Supported additional conventions:

  • A name suffix of /1 or /2 is turned into the first mate or second mate flag and the read is flagged as paired.
  • Same for name prefixes of F_ or R_, respectively.
  • A name prefix of M_ flags the sequence as unpaired and merged
  • A name prefix of T_ flags the sequence as unpaired and trimmed
  • A name prefix of C_, either before or after any of the other prefixes, is turned into the extra flag XP:i:-1 (result of duplicate removal with unknown duplicate count).
  • A collection of tags separated from the name by an octothorpe is removed and put into the fields XI and XJ as text.
  • In parseFastqCassava only, if the first word of the description has at least four colon separated subfields, the first if used to flag first/second mate, the second is the "QC failed" flag, and the fourth is the index sequence.
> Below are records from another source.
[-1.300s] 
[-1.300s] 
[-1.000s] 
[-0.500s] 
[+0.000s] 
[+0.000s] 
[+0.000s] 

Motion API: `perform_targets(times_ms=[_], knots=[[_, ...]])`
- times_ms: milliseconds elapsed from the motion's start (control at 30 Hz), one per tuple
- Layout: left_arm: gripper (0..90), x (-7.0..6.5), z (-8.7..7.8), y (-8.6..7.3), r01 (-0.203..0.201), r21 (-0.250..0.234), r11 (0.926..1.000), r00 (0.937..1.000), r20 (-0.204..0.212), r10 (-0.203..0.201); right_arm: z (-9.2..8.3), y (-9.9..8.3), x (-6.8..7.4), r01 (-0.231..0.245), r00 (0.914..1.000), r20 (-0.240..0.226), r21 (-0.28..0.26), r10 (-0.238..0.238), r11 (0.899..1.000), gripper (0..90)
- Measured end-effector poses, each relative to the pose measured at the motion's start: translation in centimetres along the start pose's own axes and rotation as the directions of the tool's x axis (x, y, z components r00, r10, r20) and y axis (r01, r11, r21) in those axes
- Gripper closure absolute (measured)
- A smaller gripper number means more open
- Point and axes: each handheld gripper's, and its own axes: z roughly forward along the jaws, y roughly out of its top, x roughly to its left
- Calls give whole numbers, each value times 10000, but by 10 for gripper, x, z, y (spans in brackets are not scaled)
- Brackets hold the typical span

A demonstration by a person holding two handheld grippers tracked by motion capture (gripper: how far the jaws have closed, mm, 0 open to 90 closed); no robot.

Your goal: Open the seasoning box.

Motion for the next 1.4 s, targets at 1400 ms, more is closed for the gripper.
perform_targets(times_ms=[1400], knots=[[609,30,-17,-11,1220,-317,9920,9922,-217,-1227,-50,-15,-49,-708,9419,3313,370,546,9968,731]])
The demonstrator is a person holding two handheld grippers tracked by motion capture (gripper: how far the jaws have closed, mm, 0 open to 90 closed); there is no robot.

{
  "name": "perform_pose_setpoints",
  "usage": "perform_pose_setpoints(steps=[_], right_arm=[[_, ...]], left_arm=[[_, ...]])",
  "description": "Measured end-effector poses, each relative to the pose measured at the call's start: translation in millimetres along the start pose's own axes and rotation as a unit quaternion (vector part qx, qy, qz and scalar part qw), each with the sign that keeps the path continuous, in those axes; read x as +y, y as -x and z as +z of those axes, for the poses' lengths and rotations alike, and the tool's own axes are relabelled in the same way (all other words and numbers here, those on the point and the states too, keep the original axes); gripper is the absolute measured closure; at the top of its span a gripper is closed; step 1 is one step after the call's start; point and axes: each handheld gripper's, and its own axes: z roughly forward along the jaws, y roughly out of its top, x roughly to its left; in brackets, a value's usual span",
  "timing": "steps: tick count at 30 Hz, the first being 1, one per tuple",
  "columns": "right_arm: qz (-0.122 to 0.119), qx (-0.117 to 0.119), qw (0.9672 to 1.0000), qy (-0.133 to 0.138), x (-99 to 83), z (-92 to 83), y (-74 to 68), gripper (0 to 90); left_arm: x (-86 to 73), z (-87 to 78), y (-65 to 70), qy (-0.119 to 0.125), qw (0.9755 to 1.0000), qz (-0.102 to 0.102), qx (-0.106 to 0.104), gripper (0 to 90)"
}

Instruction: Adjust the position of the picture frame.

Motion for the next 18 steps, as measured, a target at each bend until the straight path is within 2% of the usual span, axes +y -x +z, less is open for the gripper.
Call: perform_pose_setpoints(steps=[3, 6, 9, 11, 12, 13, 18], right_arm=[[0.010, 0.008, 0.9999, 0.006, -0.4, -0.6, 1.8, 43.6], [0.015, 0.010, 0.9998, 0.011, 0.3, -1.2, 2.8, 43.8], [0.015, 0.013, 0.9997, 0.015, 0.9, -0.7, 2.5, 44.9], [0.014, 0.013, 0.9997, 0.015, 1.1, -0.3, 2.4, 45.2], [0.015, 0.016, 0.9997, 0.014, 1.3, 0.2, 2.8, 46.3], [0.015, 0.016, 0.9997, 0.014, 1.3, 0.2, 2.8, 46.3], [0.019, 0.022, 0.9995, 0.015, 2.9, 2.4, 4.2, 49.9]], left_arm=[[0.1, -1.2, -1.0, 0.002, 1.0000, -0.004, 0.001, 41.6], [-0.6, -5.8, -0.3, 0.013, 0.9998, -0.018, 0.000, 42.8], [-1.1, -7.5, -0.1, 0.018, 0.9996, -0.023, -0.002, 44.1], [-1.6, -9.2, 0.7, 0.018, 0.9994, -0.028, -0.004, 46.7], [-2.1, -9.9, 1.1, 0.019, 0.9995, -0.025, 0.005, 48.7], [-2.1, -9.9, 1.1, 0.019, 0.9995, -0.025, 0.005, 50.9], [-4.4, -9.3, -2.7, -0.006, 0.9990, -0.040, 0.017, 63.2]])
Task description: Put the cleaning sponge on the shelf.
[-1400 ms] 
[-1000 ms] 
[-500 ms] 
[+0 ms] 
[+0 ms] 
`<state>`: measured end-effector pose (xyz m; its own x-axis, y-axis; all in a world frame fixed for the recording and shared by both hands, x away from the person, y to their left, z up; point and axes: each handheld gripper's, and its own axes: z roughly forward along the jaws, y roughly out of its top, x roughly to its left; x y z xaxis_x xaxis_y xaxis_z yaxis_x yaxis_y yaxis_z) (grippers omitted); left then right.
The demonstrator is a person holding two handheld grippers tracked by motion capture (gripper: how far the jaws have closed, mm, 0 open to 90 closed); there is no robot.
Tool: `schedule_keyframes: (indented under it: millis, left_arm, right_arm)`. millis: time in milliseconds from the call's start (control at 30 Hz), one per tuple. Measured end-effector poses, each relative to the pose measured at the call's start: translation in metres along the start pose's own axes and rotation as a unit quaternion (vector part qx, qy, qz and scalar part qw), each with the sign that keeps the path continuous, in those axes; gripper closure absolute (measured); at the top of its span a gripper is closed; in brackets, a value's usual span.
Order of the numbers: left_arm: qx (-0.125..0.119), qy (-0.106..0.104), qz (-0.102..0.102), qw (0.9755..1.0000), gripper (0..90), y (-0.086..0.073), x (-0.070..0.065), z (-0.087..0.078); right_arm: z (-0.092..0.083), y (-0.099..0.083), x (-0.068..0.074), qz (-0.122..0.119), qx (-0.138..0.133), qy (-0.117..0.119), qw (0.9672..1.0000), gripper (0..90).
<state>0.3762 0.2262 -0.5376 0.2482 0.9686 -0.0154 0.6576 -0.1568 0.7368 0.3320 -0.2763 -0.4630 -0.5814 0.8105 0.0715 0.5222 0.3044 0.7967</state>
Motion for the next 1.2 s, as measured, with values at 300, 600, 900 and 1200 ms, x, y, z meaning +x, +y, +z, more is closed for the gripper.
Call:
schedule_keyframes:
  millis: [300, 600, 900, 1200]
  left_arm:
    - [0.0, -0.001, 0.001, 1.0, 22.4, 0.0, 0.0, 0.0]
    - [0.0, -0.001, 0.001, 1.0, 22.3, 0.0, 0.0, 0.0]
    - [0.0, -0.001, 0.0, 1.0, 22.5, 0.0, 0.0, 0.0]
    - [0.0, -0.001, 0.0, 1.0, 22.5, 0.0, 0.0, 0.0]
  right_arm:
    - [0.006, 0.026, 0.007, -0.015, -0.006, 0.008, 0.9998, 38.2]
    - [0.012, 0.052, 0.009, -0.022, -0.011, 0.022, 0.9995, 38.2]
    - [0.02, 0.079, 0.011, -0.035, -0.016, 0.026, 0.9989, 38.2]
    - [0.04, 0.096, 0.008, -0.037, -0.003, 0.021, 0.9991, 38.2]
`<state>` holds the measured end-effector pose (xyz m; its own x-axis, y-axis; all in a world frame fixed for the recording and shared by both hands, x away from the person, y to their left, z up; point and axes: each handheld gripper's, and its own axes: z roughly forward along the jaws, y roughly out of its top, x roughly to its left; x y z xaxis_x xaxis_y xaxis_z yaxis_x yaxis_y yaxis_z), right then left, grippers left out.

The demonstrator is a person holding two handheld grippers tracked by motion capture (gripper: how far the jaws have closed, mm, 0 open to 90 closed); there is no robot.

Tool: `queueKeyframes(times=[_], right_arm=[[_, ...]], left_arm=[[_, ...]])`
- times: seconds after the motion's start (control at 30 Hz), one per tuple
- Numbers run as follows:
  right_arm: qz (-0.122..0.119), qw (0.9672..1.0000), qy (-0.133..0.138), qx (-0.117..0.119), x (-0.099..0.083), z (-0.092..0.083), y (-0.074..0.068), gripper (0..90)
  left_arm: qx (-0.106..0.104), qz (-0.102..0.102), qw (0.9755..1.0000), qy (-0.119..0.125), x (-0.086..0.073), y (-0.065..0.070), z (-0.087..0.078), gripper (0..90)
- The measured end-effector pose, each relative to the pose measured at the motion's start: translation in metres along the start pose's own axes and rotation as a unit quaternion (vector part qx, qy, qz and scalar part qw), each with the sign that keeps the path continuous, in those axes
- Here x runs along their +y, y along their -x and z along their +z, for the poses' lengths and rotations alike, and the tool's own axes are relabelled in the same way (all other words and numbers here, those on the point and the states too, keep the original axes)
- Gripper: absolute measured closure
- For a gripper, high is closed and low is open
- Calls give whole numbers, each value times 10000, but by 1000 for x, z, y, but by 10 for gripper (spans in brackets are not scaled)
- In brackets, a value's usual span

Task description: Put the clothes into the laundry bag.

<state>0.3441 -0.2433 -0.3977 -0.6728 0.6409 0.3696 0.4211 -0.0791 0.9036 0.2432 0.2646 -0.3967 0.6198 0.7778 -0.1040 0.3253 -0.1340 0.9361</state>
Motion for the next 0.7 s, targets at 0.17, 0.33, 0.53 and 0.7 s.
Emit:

Everything before the first sequence header is ignored. Headers can start with > or @, we treat both equally. The first word of the header becomes the read name, the remainder of the header is ignored. The sequence can be split across multiple lines; whitespace, dashes and dots are ignored, IUPAC ambiguity codes are accepted as bases, anything else causes an error. The sequence ends at a line that is either a header or starts with +, in the latter case, that line is ignored and must be followed by quality scores. There must be exactly as many Q-scores as there are bases, followed immediately by a header or end-of-file. Whitespace is ignored.

parseFastq' :: Monad m => (ByteString -> BamRec -> BamRec) -> Enumeratee ByteString [BamRec] m a Source

Warning: parseFastq' no longer removes syntactic warts!

Same as parseFastq, but a custom function can be applied to the description string (the part of the header after the sequence name), which can modify the parsed record. Note that the quality field can end up empty.